Just a question.... what happen if I make kalkwasser with regular lime instead of pickling lime? do you think it could harm my system? Could be very cheap
It's pretty much the same thing, the food grade is just cleaner. I'm using ms. wages now. you can order directly from the website if you can't find it locally.
Thank you guys for your replies. The problem is that I'm visiting a Nephew in Baja; he has a reef tank with fish, corals, macro algae, live rocks and sand that he got right from the ocean (even water), he has never paid a nickle for anything but the drygoods 8O but his rocks look bad without calcareous algae. I explained him about the kalwasser and the pickling lime thing and he opened his eyes soo big asking: "what the heck is pickling lime?" We tried to find it in the store but nobody knows what it is over here they use regular lime to make pickles 8O, so I thought: let's use regular lime from the hardware store but I'll never forgive myself if something happen to my nephew's tank just because of me.
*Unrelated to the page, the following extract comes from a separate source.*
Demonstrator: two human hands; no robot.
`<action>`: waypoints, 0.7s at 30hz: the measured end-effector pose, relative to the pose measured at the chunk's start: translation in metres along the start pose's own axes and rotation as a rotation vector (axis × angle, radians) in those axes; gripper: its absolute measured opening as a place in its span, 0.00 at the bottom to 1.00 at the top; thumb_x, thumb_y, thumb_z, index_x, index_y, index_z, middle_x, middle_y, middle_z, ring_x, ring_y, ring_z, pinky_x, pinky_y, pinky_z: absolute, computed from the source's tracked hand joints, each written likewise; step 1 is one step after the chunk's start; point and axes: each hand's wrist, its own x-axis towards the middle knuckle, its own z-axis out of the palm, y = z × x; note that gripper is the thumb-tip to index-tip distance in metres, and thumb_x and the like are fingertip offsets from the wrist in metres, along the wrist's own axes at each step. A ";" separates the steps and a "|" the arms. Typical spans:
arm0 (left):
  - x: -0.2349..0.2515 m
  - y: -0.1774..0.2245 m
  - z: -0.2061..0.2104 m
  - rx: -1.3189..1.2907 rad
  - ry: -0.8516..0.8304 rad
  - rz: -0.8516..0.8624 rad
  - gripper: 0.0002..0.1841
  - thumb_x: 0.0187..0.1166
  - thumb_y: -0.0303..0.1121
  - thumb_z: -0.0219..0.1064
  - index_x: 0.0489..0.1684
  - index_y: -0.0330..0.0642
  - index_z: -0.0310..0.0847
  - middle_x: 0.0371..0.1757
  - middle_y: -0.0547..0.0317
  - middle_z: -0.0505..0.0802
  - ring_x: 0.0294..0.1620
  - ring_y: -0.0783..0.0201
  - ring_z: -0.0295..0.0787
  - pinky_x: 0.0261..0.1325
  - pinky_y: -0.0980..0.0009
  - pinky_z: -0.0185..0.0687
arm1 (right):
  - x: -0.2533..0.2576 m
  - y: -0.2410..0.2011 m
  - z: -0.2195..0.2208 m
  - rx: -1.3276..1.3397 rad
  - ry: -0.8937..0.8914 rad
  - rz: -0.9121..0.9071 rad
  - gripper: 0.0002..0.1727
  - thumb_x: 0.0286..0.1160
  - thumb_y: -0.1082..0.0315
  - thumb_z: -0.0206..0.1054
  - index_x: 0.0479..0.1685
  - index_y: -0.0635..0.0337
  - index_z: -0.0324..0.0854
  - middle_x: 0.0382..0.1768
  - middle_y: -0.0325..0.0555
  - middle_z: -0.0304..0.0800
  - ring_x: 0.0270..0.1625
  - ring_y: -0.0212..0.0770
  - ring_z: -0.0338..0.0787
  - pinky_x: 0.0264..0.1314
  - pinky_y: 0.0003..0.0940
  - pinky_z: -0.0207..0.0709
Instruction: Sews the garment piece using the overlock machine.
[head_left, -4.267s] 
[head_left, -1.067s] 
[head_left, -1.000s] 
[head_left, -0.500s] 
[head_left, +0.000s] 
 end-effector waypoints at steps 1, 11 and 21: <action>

I will send him a bottle of pickling lime a soon as I get back, so he's going to add the kalkwasser made from regular lime for a couple months before he get the pickling lime. Do you think it can harm his reef tank?
In most cases, you can find pickling lime in the section of the grocery store where the canning supplys are. It comes in bags or in carboard canisters. You can also find it in some hardware stores like true value that also carry canning supplys. We even have a feed/tack/med supplier for animals that carrys it here.
imo..starting with some coraline covered rocks is the best way to get the coraline going..if they don't have any on them already the kalk won't help, if they have just a little it will spread,but it will take some time
If you could just bring him one nicely covered rock, and put a power head blowing on it, that would help alot also imo
It's pretty much the same thing, the food grade is just cleaner. I'm using ms. wages now. you can order directly from the website if you can't find it locally.